Le plaignant a été grièvement blessé durant son arrestation par des agents de la Police provinciale de l’Ontario le 1er mars 2024. L’UES a été avisée de l’incident et a entrepris une enquête, en désignant l’AI comme agent impliqué. L’enquête est maintenant terminée. D’après mon évaluation des éléments de preuve, il n’existe pas de motifs raisonnables de croire que l’AI a commis une infraction criminelle ayant un lien avec la blessure et l’arrestation du plaignant.

Conformément au paragraphe 25(1) du Code criminel, les agents ne peuvent être reconnus coupables d’avoir fait usage de la force dans l’exercice de leurs fonctions, à condition que cette force ne dépasse pas ce qui est raisonnablement nécessaire pour accomplir quelque chose que la loi les oblige ou les autorise à faire.

Le plaignant faisait l’objet de deux mandats d’arrestation et il était évident qu’il allait être arrêté au moment où le chien policier l’a trouvé et l’a mordu à la jambe.

En ce qui concerne la force utilisée pour arrêter le plaignant, je ne peux pas raisonnablement conclure qu’elle était illégale.
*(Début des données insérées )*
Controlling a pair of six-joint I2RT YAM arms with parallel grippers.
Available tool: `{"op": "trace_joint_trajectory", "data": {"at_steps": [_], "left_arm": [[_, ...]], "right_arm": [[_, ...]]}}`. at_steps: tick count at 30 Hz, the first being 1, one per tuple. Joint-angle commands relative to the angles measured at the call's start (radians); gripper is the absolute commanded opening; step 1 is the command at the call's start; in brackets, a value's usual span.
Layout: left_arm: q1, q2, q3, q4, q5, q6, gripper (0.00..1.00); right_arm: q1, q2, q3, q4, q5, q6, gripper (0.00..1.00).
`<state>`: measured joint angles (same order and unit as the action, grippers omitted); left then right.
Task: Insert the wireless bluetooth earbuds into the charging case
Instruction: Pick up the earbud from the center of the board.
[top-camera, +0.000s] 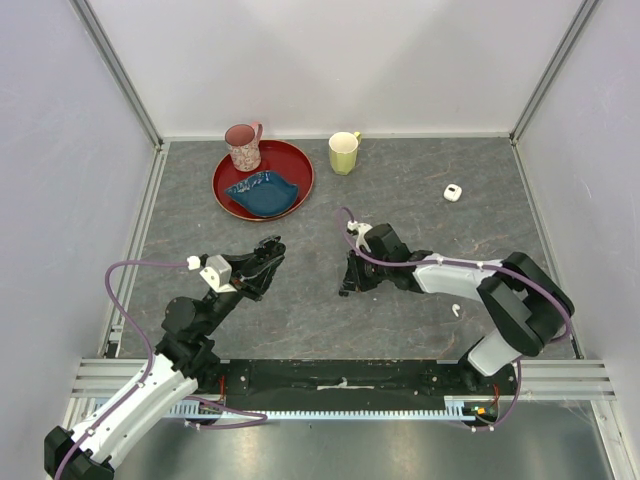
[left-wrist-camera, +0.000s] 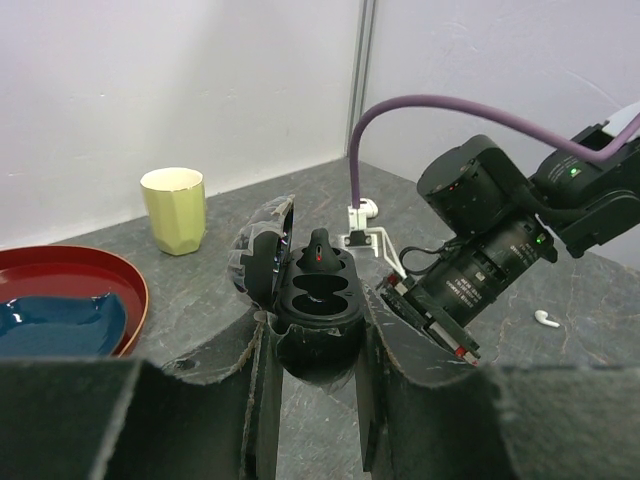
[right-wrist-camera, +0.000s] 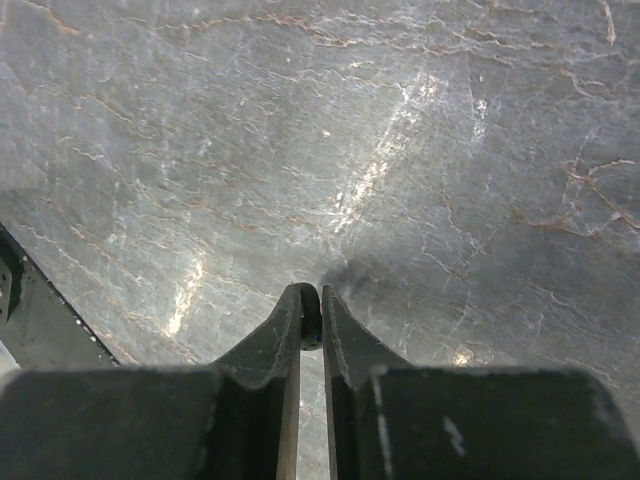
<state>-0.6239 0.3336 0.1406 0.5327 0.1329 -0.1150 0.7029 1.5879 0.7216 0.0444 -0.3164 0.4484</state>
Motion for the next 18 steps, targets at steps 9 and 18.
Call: {"op": "trace_joint_trajectory", "data": {"at_steps": [9, 18], "left_arm": [[0.000, 0.005, 0.001, 0.050, -0.013, -0.023, 0.04], [0.000, 0.048, 0.002, 0.099, 0.007, -0.020, 0.03]], "right_arm": [[0.001, -0.232, -0.036, 0.067, -0.003, -0.036, 0.00], [0.009, -0.572, -0.099, 0.299, 0.002, -0.048, 0.00]]}}
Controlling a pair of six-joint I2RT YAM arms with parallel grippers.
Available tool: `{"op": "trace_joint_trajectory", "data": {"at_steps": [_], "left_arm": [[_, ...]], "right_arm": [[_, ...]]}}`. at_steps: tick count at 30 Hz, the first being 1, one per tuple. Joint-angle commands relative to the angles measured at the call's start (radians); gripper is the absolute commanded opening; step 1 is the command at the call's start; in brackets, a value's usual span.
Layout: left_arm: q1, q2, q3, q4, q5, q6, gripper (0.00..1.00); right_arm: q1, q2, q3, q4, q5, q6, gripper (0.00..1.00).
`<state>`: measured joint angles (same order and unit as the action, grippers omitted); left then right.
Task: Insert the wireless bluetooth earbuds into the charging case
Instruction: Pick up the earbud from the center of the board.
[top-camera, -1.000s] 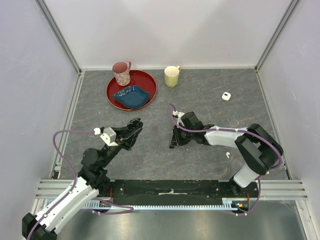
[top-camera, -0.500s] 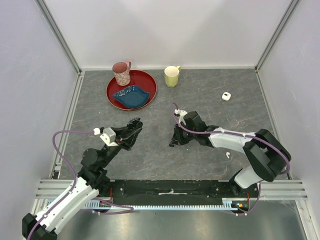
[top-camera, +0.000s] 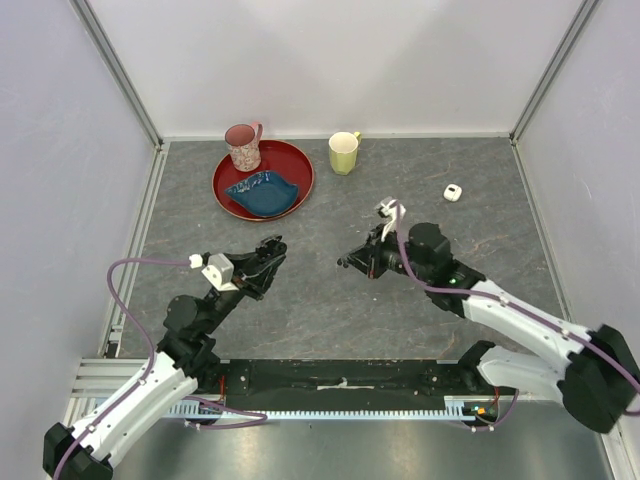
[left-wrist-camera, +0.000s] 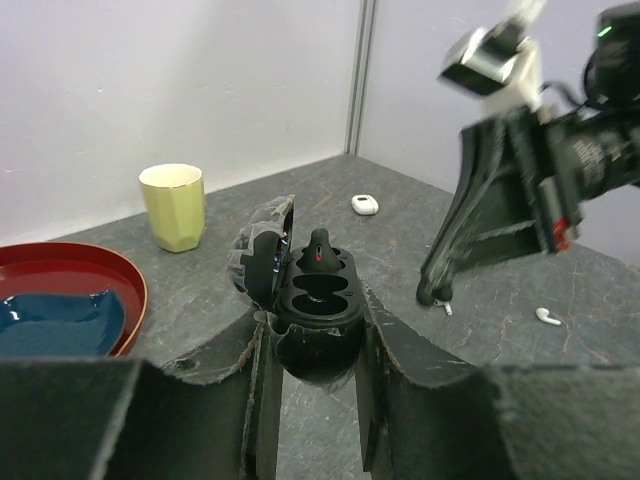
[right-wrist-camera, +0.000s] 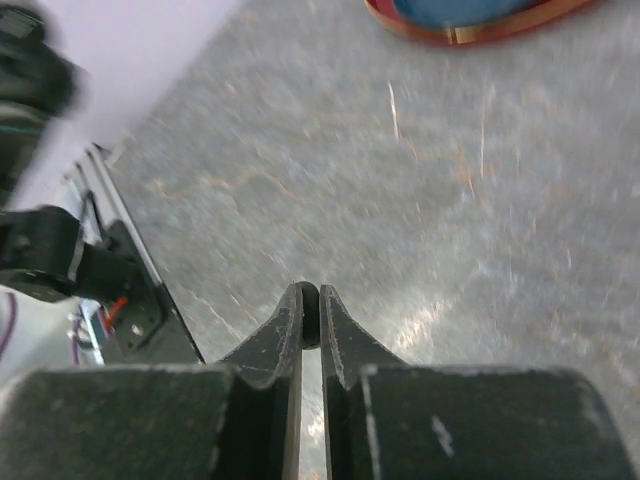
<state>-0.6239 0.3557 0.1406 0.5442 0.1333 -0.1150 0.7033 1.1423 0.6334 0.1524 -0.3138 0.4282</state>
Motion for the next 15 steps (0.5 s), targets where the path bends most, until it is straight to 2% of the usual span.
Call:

Le plaignant se trouvait dans une camionnette qui avait fui la police et il s’était enfui à pied du lieu de l’accident. Dans ces circonstances, la police avait des raisons de croire que le plaignant était déterminé à s’enfuir et prêt à résister à son arrestation s’il était trouvé. De plus, il faisait nuit, le terrain était accidenté et le plaignant avait choisi de se cacher. Au vu de ce dossier, l’utilisation du chien, premièrement, pour trouver le plaignant et, deuxièmement, pour le mordre et le retenir jusqu’à ce que les agents le placent sous garde en toute sécurité, était une tactique raisonnable. La gravité des blessures causées par le chien est regrettable. Cela dit, l’utilisation d’un chien dans de telles circonstances comporte toujours un risque de blessure et rien dans les antécédents du chien ne permet de penser qu’il infligerait des blessures plus graves que nécessaire au plaignant.

Pour les raisons qui précèdent, il n’y a pas lieu de porter des accusations dans cette affaire. Le dossier est donc clos.

Date : Le 27 juin 2024

Approuvé par voie électronique

Joseph Martino

Directeur

Unité des enquêtes spéciales

Notes

  • 1) Les renseignements contenus dans cette section reflètent les informations reçues par l’UES au moment de la notification et ne reflètent pas nécessairement les conclusions de fait de l’UES à la suite de son enquête. [Retour au texte]
  • 2) Les enregistrements contiennent des renseignements personnels confidentiels qui ne peuvent être divulgués, conformément au paragraphe 34 (2) de la Loi de 2019 sur l’Unité des enquêtes spéciales. Les renseignements utiles pour l’enquête sont résumés ci-dessous. [Retour au texte]

Note:

La version originale anglaise signée du rapport fait autorité. En cas de divergence entre cette version et les versions anglaise ou française en ligne, la version originale anglaise signée du rapport l’emporte.